■ DESCRIPTION OF THE TASK:
Retype only what runs from the line that contains "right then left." through the last line of the listing below, both lines included.

■ STORED DATA:
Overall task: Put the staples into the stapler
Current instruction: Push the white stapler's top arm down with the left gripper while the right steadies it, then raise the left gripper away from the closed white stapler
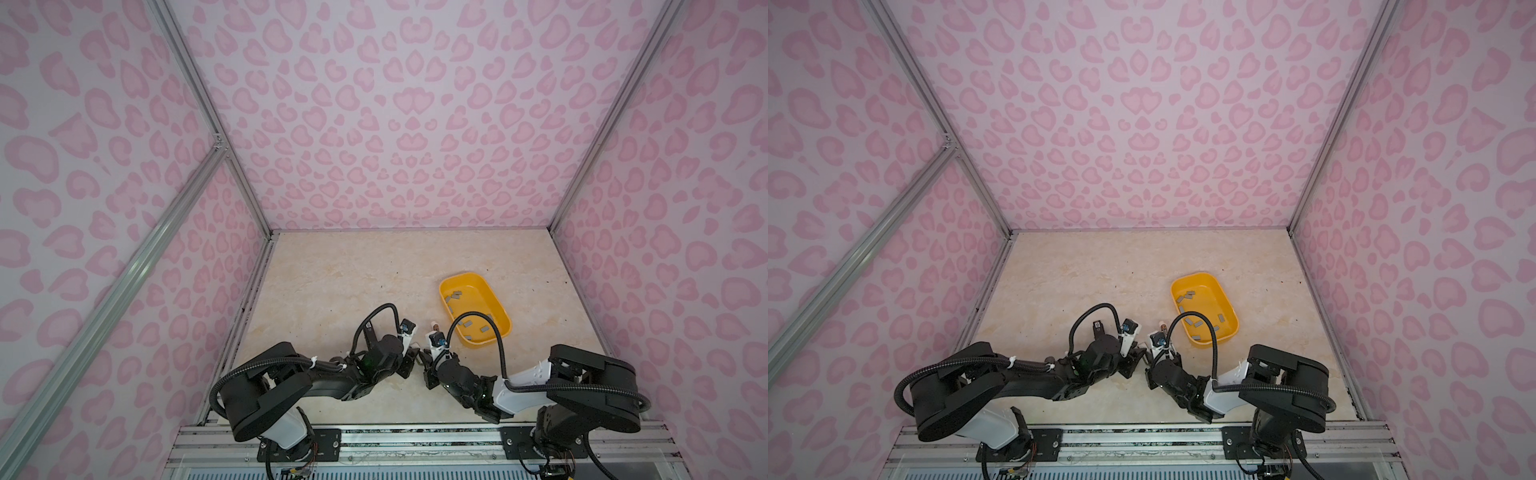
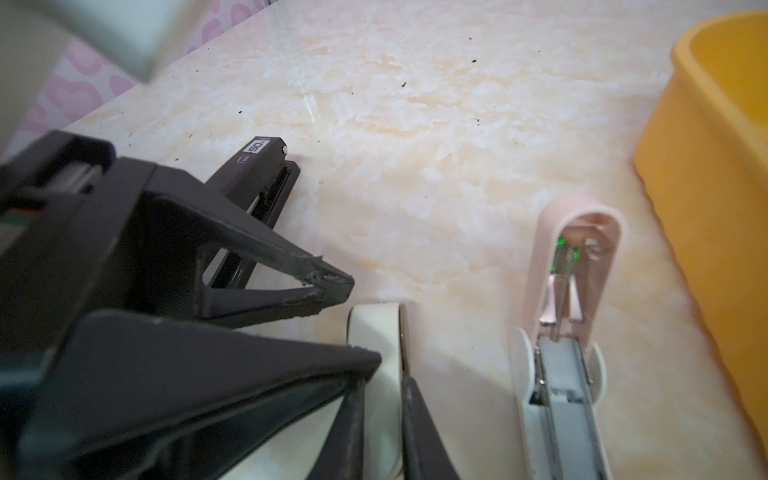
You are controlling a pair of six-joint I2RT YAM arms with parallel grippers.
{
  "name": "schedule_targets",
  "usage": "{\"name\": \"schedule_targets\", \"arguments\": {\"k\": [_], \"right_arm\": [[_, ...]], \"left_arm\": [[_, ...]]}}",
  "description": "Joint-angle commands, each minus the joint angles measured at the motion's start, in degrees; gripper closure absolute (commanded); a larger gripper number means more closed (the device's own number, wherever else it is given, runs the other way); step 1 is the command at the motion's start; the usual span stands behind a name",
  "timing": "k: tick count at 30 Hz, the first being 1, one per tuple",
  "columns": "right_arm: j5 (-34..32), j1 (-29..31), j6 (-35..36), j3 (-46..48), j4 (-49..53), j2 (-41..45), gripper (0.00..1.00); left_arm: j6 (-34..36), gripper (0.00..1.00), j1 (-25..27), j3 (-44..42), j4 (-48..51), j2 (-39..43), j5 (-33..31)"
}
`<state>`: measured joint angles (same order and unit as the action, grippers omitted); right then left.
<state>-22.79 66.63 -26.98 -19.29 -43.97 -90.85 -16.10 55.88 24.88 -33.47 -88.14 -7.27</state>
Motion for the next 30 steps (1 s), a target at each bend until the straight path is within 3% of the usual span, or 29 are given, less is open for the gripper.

■ TASK OUTPUT:
`<state>`: measured joint angles (same order and unit as the action, grippers omitted); right then left.
<state>-22.79 66.63 -26.98 -19.29 -43.97 -90.85 -16.10 55.88 24.88 -33.47 -88.14 -7.27</state>
Motion for the next 30 steps (1 s), a target at each bend until the straight path is within 3% of the usual span, or 29 are given, less is open for the gripper.

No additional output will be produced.